Task requirements » Would you please print the data a second time, exactly as it stands?

Data block »
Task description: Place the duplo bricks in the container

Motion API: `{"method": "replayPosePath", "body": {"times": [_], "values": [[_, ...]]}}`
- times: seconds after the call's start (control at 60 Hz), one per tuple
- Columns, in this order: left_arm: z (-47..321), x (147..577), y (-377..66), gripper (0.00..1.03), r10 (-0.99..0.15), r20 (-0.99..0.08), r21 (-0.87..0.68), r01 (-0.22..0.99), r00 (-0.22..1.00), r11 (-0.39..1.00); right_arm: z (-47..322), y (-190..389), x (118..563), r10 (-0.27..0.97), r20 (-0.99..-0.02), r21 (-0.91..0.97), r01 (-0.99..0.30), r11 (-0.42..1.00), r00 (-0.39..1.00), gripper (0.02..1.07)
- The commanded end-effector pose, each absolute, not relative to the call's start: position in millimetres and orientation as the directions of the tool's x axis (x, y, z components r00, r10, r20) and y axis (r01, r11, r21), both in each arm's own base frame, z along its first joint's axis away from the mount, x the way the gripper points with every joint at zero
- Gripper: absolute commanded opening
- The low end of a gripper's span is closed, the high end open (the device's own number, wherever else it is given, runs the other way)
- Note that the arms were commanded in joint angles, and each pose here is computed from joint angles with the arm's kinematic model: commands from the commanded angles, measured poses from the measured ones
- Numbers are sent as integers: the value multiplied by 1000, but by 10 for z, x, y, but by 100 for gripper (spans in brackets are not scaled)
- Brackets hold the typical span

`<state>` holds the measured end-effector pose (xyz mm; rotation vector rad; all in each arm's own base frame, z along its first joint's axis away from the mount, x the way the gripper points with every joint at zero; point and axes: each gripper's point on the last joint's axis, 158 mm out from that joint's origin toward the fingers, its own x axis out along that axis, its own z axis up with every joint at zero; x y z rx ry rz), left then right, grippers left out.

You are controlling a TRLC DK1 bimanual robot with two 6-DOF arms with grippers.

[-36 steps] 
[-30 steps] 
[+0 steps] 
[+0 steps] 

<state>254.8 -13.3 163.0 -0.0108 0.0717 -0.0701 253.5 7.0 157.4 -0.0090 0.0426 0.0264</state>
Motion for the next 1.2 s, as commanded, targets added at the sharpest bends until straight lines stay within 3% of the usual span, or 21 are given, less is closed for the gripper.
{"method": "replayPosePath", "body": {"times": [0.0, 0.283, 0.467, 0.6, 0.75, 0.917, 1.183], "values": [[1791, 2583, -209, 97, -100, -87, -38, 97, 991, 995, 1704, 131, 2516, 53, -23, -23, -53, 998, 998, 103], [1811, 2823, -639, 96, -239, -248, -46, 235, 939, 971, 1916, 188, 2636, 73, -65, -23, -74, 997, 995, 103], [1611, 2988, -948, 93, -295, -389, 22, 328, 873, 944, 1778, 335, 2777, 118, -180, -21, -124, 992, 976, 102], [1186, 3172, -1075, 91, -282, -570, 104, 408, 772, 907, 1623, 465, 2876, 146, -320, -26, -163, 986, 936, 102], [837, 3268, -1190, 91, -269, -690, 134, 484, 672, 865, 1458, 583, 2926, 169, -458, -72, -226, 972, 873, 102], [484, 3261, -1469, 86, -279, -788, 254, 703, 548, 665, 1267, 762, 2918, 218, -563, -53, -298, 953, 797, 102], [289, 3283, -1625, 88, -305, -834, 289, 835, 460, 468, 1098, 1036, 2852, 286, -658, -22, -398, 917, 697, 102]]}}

Result of the task »
Task description: Place the duplo bricks in the container

Motion API: `{"method": "replayPosePath", "body": {"times": [_], "values": [[_, ...]]}}`
- times: seconds after the call's start (control at 60 Hz), one per tuple
- Columns, in this order: left_arm: z (-47..321), x (147..577), y (-377..66), gripper (0.00..1.03), r10 (-0.99..0.15), r20 (-0.99..0.08), r21 (-0.87..0.68), r01 (-0.22..0.99), r00 (-0.22..1.00), r11 (-0.39..1.00); right_arm: z (-47..322), y (-190..389), x (118..563), r10 (-0.27..0.97), r20 (-0.99..-0.02), r21 (-0.91..0.97), r01 (-0.99..0.30), r11 (-0.42..1.00), r00 (-0.39..1.00), gripper (0.02..1.07)
- The commanded end-effector pose, each absolute, not relative to the call's start: position in millimetres and orientation as the directions of the tool's x axis (x, y, z components r00, r10, r20) and y axis (r01, r11, r21), both in each arm's own base frame, z along its first joint's axis away from the mount, x the way the gripper points with every joint at zero
- Gripper: absolute commanded opening
- The low end of a gripper's span is closed, the high end open (the device's own number, wherever else it is given, runs the other way)
- Note that the arms were commanded in joint angles, and each pose here is computed from joint angles with the arm's kinematic model: commands from the commanded angles, measured poses from the measured ones
- Numbers are sent as integers: the value multiplied by 1000, but by 10 for z, x, y, but by 100 for gripper (spans in brackets are not scaled)
- Brackets hold the typical span

`<state>` holds the measured end-effector pose (xyz mm; rotation vector rad; all in each arm's own base frame, z along its first joint's axis away from the mount, x the way the gripper points with every joint at zero; point and axes: each gripper's point on the last joint's axis, 158 mm out from that joint's origin toward the fingers, its own x axis out along that axis, its own z axis up with every joint at zero; x y z rx ry rz), left then right, grippers left out.

You are controlling a TRLC DK1 bimanual robot with two 6-DOF arms with grippers.

[-36 steps] 
[-30 steps] 
[+0 steps] 
[+0 steps] 

<state>254.8 -13.3 163.0 -0.0108 0.0717 -0.0701 253.5 7.0 157.4 -0.0090 0.0426 0.0264</state>
Motion for the next 1.2 s, as commanded, targets added at the sharpest bends until straight lines stay within 3% of the usual span, or 21 are given, less is closed for the gripper.
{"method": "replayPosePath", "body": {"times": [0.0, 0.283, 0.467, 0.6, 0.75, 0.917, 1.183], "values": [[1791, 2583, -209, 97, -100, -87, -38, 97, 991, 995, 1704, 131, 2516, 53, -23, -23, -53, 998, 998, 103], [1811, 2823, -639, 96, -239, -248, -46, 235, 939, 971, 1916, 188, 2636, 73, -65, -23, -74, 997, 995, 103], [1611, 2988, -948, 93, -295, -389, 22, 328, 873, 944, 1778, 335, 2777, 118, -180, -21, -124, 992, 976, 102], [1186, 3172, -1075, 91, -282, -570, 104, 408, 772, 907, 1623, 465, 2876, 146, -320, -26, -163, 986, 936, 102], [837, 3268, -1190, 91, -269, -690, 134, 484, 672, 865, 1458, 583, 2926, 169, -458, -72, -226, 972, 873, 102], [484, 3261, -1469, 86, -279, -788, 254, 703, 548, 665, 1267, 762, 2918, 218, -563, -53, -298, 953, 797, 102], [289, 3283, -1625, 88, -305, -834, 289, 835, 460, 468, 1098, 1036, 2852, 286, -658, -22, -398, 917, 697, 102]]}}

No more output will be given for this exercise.